**Problem to work on:**
A verbatim reproduction of the lines below, from the line containing "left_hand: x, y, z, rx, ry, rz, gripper" through the line containing "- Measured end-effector", both ends included, is the whole required output.

[Opening Dataset section section]

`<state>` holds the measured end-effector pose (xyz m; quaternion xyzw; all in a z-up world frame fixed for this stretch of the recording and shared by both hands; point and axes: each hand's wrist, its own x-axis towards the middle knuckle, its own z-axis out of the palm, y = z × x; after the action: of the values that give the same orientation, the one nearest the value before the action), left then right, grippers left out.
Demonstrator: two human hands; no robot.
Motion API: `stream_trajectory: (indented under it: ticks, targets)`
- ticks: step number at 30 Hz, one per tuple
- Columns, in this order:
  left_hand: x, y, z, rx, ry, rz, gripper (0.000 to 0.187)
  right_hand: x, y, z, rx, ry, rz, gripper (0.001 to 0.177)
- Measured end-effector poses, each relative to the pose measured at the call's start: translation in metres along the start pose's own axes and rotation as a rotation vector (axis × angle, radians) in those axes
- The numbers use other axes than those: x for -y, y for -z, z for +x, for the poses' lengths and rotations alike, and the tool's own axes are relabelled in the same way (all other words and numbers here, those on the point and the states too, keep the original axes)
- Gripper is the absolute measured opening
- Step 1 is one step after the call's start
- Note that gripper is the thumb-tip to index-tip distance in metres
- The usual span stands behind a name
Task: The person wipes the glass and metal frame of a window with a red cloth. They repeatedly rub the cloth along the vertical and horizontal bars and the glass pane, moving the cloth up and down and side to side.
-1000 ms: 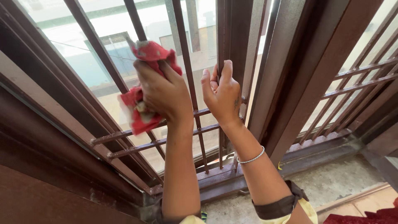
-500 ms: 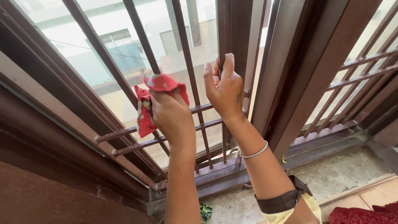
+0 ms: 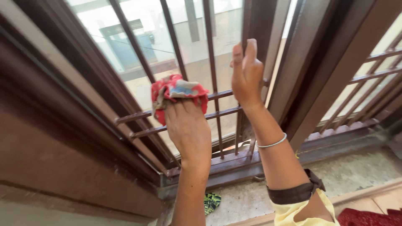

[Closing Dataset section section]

**Reply:**
  left_hand: x, y, z, rx, ry, rz, gripper (0.000 to 0.187)
  right_hand: x, y, z, rx, ry, rz, gripper (0.001 to 0.177)
- Measured end-effector poses, each relative to the pose measured at the call's start: translation in metres along the start pose's own axes and rotation as a rotation vector (axis × angle, radians) in those axes

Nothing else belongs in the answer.